Attualmente l’azienda conta su un parco mezzi costituito da tredici pullman da 8 a 56 posti. Dall’inizio degli anni settanta effettua Servizio di linea per l’autotrasporto degli studenti tra i 5 comuni del Terralbese verso Oristano, ovvero trai 4 comuni limitrofi verso le scuole superiori di Terralba. Altresì effettua il Servizio di linea per collegare Terralba ( e la borgata di S.Anna, e i paesi di S. N. d’ Arcidano e Uras) alla stazione Ferroviaria di Marrubiu. Nei due mesi di luglio ed agosto viene quotidianamente collegata a Terralba anche la borgata marina di Marceddì.
Sempre a partire dall’inizio degli anni settanta la FATA ha avviato i servizi di autonoleggio con autista, vale a dire promuovendo o accogliendo la richiesta di escursioni turistiche in Sardegna e progressivamente in campo nazionale e, quindi, via via pure all’estero.
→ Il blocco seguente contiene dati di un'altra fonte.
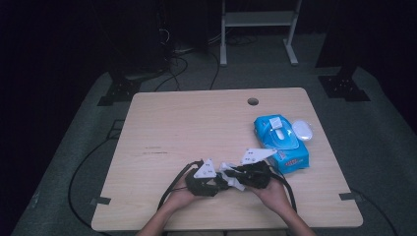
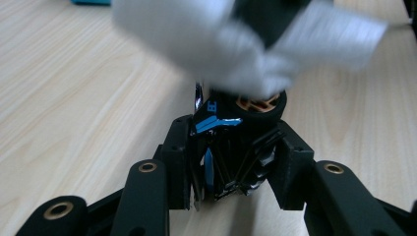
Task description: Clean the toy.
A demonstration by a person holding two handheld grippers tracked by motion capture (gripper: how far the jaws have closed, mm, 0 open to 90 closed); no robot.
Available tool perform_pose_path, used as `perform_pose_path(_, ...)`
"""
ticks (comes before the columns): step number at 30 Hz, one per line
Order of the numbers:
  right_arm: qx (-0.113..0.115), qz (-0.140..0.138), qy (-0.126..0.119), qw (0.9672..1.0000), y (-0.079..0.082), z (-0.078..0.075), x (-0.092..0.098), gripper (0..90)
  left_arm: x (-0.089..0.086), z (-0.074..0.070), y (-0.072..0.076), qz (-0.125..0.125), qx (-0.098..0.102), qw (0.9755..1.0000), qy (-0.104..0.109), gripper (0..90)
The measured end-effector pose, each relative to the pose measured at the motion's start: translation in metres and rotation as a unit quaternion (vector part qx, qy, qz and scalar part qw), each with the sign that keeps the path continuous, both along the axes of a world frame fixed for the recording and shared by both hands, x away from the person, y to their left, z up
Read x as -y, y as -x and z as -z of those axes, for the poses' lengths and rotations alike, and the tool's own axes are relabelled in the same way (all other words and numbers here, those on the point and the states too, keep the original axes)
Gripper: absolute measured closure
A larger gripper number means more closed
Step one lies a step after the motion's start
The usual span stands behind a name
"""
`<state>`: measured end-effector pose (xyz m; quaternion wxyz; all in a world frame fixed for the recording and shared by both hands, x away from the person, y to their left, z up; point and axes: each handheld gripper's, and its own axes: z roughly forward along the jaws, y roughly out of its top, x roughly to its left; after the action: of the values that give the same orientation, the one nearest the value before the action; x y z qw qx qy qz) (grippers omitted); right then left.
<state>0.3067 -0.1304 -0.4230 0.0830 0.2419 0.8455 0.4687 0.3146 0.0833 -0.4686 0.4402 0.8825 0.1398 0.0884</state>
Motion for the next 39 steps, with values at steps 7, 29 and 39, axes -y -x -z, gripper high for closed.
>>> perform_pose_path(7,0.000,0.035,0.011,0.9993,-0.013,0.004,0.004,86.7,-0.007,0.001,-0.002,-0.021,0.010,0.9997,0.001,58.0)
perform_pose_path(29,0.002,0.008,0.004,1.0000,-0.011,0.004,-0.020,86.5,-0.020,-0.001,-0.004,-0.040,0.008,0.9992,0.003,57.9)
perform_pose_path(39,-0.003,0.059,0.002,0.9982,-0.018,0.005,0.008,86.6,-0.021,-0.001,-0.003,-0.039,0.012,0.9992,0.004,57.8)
La”richiesta” di servizi in costante aumento, quindi ,sta a dimostrare un’impronta di serietà aziendale è sicuramente confortante per il Terralbese, come altrettanto confortante è constatare che , in un periodo ove la crisi economica crea notevoli problemi dappertutto e in tutti i settori, durante i mesi dell’attività scolastiche ( nove mesi all’anno), l’azienda può vantarsi di garantire puntualità a 15 buste paga al personale sia Terralbese o no.
Dicevamo degli “alti- e- bassi” della vita, riferendoci al fatto che il Signor Felice, purtroppo poco dopo l’immatura scomparsa della moglie, cessò pure lui il “suo cammino terreno”. Il “Signor Angius”, ormai ultraottantenne non era più in grado di riprendere le redini, e quindi i nipoti , in particolare quelli più grandi , con l’aiuto di qualche parente ( come Claudio Mannai e Mario Vacca) e di persone amiche, presero le redini dell’azienda, in un momento sicuramente molto delicato. Dopo qualche anno di difficoltà iniziali, riuscirono con grinta e determinazione ( buon sangue non mente) a dare al Terralbese questa “Bella Realtà”. Ci piace pensare che il “nonno” possa aver fornito loro, all’inizio di questa avventura qualche “dritta”, ma sicuramente “da lassù” li deve aver ispirati e continua ad ispirarli nell’interesse della Azienda e, soprattutto, nell’interesse del territorio Terralbese.
Oggi la FATA, per esigenze di spazi, ha abbandonato Via Rio Mogoro trasferendo uffici e autorimessa nella “Zona Industriale” del PIP in Narbonis, dove da Terralba, la nuova sede può essere facilmente raggiunta svoltando a destra subito dopo il sottopasso ferroviario.